> **Work instructions**
Line by line, retype the material below exactly, from its first line up to and including the one holding "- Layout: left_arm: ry".

─── Data below ───

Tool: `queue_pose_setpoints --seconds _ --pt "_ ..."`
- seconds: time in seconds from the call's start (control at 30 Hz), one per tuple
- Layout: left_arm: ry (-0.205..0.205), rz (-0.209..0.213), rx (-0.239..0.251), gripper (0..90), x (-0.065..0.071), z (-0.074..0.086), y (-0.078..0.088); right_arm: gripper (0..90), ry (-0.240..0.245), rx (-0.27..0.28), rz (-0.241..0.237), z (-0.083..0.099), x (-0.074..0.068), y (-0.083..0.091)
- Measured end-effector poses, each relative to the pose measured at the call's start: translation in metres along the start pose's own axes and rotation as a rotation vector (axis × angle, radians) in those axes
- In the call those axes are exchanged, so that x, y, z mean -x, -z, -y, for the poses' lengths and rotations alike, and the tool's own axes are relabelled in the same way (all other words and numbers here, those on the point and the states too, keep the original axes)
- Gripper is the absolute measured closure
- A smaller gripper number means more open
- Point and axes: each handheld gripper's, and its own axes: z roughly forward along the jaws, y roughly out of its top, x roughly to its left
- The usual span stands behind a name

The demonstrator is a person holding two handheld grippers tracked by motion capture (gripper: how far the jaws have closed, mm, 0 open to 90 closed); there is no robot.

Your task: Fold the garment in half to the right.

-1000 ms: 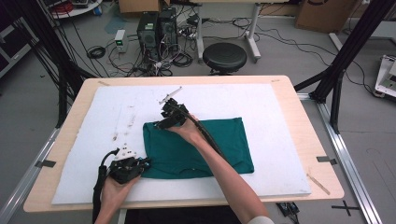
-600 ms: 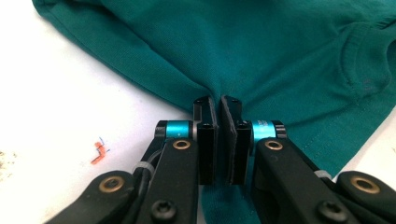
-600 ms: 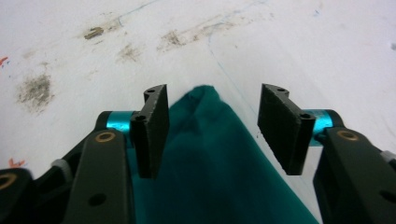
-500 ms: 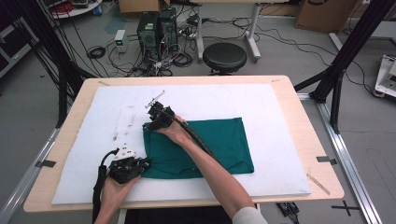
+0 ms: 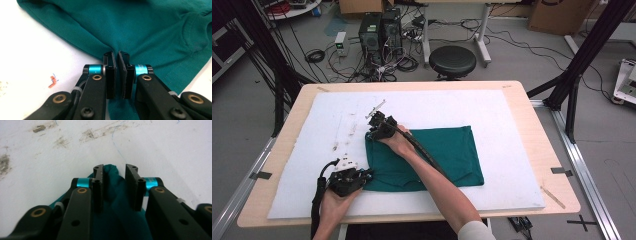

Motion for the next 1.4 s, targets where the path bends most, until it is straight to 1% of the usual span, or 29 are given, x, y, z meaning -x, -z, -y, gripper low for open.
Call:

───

> **Result of this exercise**
Tool: `queue_pose_setpoints --seconds _ --pt "_ ..."`
- seconds: time in seconds from the call's start (control at 30 Hz), one per tuple
- Layout: left_arm: ry (-0.205..0.205), rz (-0.209..0.213), rx (-0.239..0.251), gripper (0..90), x (-0.065..0.071), z (-0.074..0.086), y (-0.078..0.088); right_arm: gripper (0..90), ry (-0.240..0.245), rx (-0.27..0.28), rz (-0.241..0.237), z (-0.083..0.099), x (-0.074..0.068), y (-0.083..0.091)

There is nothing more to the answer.